**WORK REQUIRED**
Please retype the data in full and exactly; the pictures are not part of the copy.

##### SOURCE MATERIAL

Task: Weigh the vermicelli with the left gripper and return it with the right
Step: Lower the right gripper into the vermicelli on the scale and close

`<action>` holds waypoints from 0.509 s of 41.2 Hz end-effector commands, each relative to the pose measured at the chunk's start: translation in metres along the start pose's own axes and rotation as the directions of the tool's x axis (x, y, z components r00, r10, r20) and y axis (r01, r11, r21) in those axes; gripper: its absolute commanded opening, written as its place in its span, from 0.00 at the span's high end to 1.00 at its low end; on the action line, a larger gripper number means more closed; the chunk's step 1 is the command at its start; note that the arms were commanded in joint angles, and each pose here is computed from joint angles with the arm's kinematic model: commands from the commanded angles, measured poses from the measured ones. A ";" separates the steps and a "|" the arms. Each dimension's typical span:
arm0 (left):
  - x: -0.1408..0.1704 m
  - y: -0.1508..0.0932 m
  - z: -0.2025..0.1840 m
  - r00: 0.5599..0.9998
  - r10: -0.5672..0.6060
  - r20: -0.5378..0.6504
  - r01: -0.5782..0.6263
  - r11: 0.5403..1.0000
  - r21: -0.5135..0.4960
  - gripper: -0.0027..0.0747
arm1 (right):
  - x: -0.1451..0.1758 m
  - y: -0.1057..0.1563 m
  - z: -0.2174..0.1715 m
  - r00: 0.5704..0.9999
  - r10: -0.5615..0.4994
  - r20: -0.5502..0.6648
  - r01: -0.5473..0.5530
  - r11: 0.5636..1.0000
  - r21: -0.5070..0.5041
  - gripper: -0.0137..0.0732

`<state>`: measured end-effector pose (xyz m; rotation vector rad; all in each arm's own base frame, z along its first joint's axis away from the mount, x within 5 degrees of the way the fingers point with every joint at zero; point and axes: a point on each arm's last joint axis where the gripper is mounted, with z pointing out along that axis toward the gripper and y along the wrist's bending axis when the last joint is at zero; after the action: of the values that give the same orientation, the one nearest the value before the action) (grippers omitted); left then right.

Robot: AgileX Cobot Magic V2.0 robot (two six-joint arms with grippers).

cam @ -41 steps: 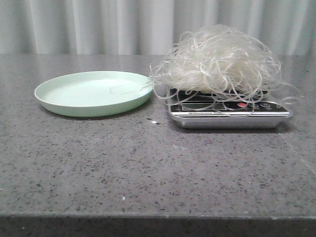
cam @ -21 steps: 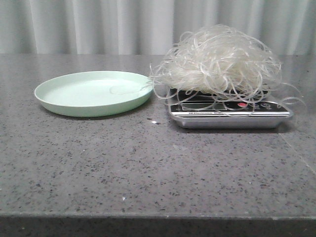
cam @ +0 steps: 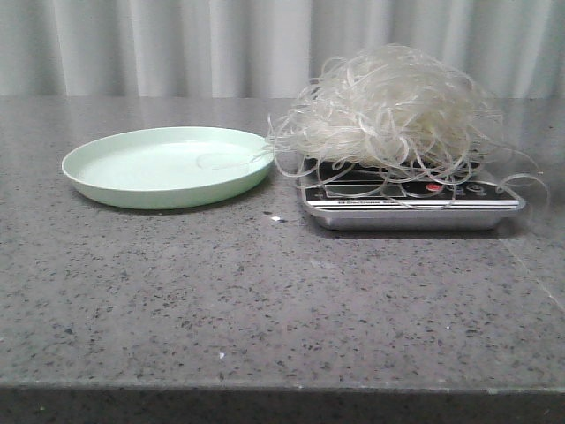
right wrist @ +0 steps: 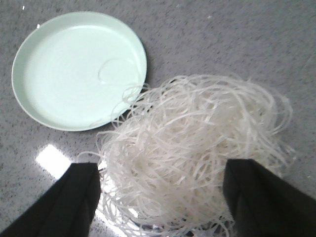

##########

**COMPLETED EXERCISE**
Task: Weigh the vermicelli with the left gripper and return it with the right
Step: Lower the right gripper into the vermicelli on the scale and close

`<action>` holds waypoints from 0.509 s of 41.2 Hz end-effector commands, each relative to the pose measured at the chunk's start: translation in metres along the start pose's own axes and rotation as the directions of the tool's x axis (x, y, z components r00, r10, r20) and y axis (r01, r11, r21) in those axes; gripper: its absolute commanded opening, written as its place in its span, from 0.00 at the span's high end to 1.00 at its low end; on the action line, a larger gripper number means more closed; the chunk's step 1 is the command at its start; note that the arms were commanded in joint angles, and each pose here is computed from joint angles with the arm's kinematic model: commands from the commanded angles, measured poses from the measured ones. A ";" separates the steps and a "|" the arms. Each dimension's typical span:
arm0 (left):
  - x: -0.1408..0.1704 m
  - y: -0.1508..0.0932 m
  - z: -0.2025..0.1840 m
  - r00: 0.5599..0.9998
  - r10: -0.5672..0.6060
  - r20: -0.5378..0.6504
  - r01: -0.5782..0.6263
  - r11: 0.5403..1.0000
  - r21: -0.5135..0.4960
  - gripper: -0.0027..0.0747
arm1 (right):
  - x: -0.1451..0.1758 m
  - y: -0.1057..0.1563 m
  - z: -0.2174..0.1715 m
  - r00: 0.5704..0.9999
  - r10: -0.5615..0.4994
  - r20: -0.5502..0.6648
  - r01: -0.5473..0.5530
  - r11: 0.5636..1.0000
  - r21: -0.5070..0.5041
  - gripper: -0.0137..0.0732

`<state>`: measured end-effector pose (xyz m; rotation vector rad; all in each arm's own base frame, z along its first joint's axis away from the mount, x within 5 degrees of the way the fingers point with every joint at zero; point and axes: a point on each arm's last joint axis where the gripper is mounted, with z pointing out along that axis toward the gripper and y along the wrist's bending axis when the last joint is at zero; after the action: of the values that give the same orientation, the one nearest the value before the action) (grippers omitted); left then right.

Robot: AgileX Cobot Magic V2.0 robot (two six-joint arms with grippers).

cam @ -41 steps: 
cam @ -21 steps: 
cam @ +0 steps: 
right wrist @ +0 steps: 

No additional output will be given.